I was wandering if there is any companies out there that make a front spoiler for my 96 200sx other than stillen.. i want something a lil big bigger, kinda like a autocross look spoiler.. any ideas would be greatly appreciated.

-bill


----------



## shane (Jul 10, 2002)

As far as I know, Stillen is the only company that makes a lip spoiler for the B14. The only other option that I can think of is to do a custom job with either fiberglass or aluminum. At that point, I think it would just be easier to go with the Stillen piece, even though Stillen prices are rip offs!


----------



## CarbonBlack200 (Apr 30, 2002)

*Stillen a.k.a. $tealen*

Yes, they do overcprice, and most of their performance product quality is questionable. But they do make decent B14 front lip though. lol I have it on my car and I'm very happy with it. Their urethane lip is flexble, so it won't crack like most fiberglass kits do. Right now $tealen has the whole kit for really cheap. So $teal back from $tealen!

BTW, isn't it a wrong place for this discussion??


----------



## Guest (Aug 3, 2002)

*Price, Part number????*

Hey whats the price and part number for the front lip spoiler?? and possibly a pic??? I really want one.....

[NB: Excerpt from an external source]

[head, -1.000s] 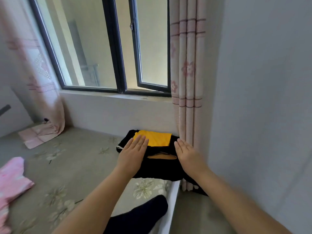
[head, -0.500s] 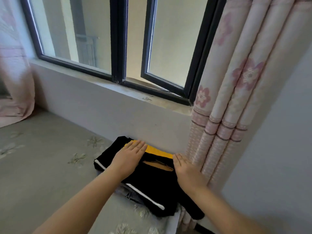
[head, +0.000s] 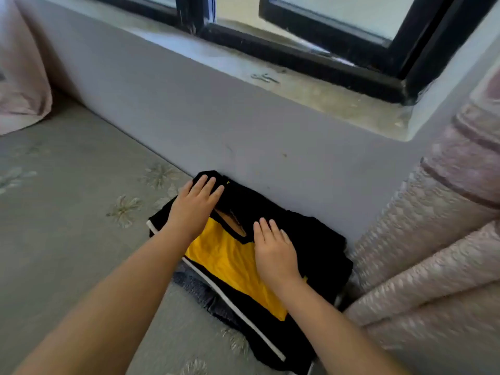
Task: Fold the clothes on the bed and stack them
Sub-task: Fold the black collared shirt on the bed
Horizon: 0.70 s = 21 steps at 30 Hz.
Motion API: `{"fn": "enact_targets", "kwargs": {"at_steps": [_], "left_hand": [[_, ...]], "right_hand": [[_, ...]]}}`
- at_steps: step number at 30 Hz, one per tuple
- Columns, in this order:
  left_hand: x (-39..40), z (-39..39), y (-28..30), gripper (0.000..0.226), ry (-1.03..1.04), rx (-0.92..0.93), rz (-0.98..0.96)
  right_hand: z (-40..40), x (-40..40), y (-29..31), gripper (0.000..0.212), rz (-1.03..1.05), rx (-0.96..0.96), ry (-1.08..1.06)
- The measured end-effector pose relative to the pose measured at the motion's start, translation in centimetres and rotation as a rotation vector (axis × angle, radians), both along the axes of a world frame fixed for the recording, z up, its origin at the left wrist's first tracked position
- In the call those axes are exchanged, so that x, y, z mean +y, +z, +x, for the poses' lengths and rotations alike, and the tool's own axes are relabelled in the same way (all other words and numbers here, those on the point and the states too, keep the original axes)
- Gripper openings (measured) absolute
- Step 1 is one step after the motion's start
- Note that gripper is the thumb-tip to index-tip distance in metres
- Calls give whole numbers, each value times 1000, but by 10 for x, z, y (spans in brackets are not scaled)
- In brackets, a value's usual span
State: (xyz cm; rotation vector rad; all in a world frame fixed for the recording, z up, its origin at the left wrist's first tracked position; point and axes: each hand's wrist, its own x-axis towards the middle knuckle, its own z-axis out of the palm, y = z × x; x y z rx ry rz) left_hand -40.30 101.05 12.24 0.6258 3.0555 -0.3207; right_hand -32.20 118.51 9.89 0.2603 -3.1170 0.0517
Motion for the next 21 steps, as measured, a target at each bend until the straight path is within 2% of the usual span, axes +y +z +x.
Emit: {"fn": "enact_targets", "kwargs": {"at_steps": [2, 3, 6, 10, 12, 17, 21], "left_hand": [[-7, 16, -40, 68, 43, -176, -60], [-8, 23, -54, 68, 39, -243, -59], [-1, 39, -88, 62, 51, -368, 8], [19, 42, -112, 59, 62, -269, 159], [22, 41, -122, 58, 119, -270, 200], [24, 51, -149, 61, 256, -442, 163], [25, 51, -142, 60, 260, -494, 246]], "right_hand": [[4, -2, -41, 61, 4, -279, 10], [5, 1, -53, 63, 13, -298, 6], [1, 19, -76, 64, 32, -292, 98], [-9, 33, -78, 54, -34, -99, 224], [-20, 37, -83, 52, -25, -134, 224], [-26, 40, -112, 59, 137, -309, 210], [-23, 38, -109, 59, 186, -320, 209]]}}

Anyone know if itll fit a Combat front bumper cover...i wanna get one of them too.....but im not sure.....depends on how much and what ive got at the time im ready for it.

Thanks


----------



## CarbonBlack200 (Apr 30, 2002)

*$tealen lip*

They are $129 +s/h from $tealen.com right now


----------



## Guest (Aug 3, 2002)

i used to have a stillen front lip but was ripped off when I hit a pipe!!! I changed the front end with a combat one but its not as durable as $tealin!!


----------



## Gimp (Jun 9, 2002)

Hey, yosuke! How does that attatch? Srcewed into the in the wheel well. Or did you have to drill into the front of the bumper?


----------



## Black200SXSER (Apr 30, 2002)

this is the right place for this...its talking about B14 lips.sounds good to me....$129.00 is still pretty high.but damn, I'd like on of those


----------



## CarbonBlack200 (Apr 30, 2002)

Timbo, I used the industrial adhesive tape from 3M. I just taped it on and didn't drill holes for bolts. It's been on like that for almost two years now. But to be safe, I would suggest you to use a few bolts with it.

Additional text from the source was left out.